Это любимый ашрам Вивекананды – Майявати. В Миссии Рамакришны о нем знают все. По мысли Вивекананды, это единственный ашрам, где сознательно соединены представители Востока и Запада. Те счастливцы, кому довелось побывать там, говорят с восторгом, что попали действительно в святое место.
План поездки (за неимением точных координат) был составлен мной как в средние века, на основании рассказов и воспоминаний. Потерпев неудачу в своих поисках Гималаев и на северо-востоке, и на северо-западе, на сей раз я был настроен особо решительно, желая во что бы то ни стало прервать образовавшуюся «дурную бесконечность».
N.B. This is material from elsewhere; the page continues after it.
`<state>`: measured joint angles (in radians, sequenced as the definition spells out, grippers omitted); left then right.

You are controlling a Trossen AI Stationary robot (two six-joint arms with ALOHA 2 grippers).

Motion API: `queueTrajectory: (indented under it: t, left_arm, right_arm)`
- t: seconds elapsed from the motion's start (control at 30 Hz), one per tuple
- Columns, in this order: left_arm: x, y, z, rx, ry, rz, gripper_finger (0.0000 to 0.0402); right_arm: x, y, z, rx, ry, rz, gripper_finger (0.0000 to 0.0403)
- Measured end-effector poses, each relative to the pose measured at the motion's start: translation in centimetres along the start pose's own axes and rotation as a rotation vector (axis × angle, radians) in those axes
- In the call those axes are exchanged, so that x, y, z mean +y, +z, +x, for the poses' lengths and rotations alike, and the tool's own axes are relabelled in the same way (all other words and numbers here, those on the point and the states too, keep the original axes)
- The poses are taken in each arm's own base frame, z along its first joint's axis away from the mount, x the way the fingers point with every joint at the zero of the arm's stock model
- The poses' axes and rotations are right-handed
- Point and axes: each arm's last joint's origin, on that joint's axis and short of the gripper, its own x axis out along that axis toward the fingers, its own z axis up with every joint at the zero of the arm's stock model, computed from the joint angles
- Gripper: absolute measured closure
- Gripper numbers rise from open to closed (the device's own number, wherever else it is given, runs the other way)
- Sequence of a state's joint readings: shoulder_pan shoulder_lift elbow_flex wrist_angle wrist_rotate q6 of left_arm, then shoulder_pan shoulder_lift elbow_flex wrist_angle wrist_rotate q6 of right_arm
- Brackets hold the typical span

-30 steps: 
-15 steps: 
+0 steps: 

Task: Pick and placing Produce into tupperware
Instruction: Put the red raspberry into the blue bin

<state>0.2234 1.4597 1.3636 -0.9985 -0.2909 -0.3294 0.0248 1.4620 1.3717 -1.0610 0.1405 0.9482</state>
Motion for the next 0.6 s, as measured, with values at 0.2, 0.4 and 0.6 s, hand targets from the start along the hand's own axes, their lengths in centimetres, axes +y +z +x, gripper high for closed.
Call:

Я странствовал в этот раз уже больше месяца и время, отпущенное на пребывание в Индии, убывало неумолимо.
В Майявати я отправился налегке, оставив книги и багаж в Дели. Это была поездка в неизвестность и не было рядом соотечественников, способных поддержать меня советом.
Чем ближе я подбирался к северным границам, тем яснее становилось, что какая-то сила испытывает меня на прочность и не рвется облегчить мой путь в Обитель Зимы. Избалованный ответной любовью Индии, я преодолевал препятствия одно за другим, немало изматываясь при этом.
Помню, забравшись уже далеко, вблизь Непала, я полсуток ждал автобуса, поздно вечером втиснулся и даже нашел место у пустого, но зарешеченного (как в тюремном транспорте) окна и мы понеслись в кромешную, полынную ночь. Автобус летел, воя, сквозь деревья и деревни, казалось, сметая все на пути. Я раздвоился – одна половина моя, прижатая к окну, оледенела, т. к воздух снаружи (ночь!) бил холодом и ветром; вторая истекала жаром, т. к на правом колене у меня сидел огромный старый и неправдоподобно горячий сикх, на нем штук шесть кривляющихся детей разного возраста, а на вершине пирамиды испуганно блеяла их коза!
Автобус летел и представлялось, что эти положенные нам полторы сотни километров мы просквозим за половину указанного в расписании времени. Но вдруг автобус примчался к какому-то полуосвещенному грязному сараю, все задвигались, сикх с козой слезли с меня и дети, ковыряя в носу, уставились на меня со спокойным любопытством – до этого меня, раздавленного где-то внизу, они не заметили.
У сарая мы стояли часа три. Стало ясно, что из расписания мы выбились напрочь, но уже в сторону опоздания. Вокруг расстилалась непроницаемая, пахнущая почему-то дымом бескрайняя ночь. Кто-то сидел внутри сарая, кто-то лежал на траве, коза успокоено паслась. Это зрелище напомнило, что я не ел со вчерашнего утра (о, Господи, зачем ты дал мне этот зуд путешественника, ведь в Дели стоит, осиротелый, мой номер в пятизвездочной гостинице и в любое время услужливый стюард прикатит по звонку столик с остро-благоухающими блюдами, а я здесь, голодный, и ни одна душа – ни в принимающей организации, ни тем более в посольстве – даже понятия не имеет, где я затерян в Космосе Индии). И, пожалев себя, я совершил поступок, по тем временам непозволительный – купил что-то обжаренное в масле, начиненное перцем и угрожающе пахнущее.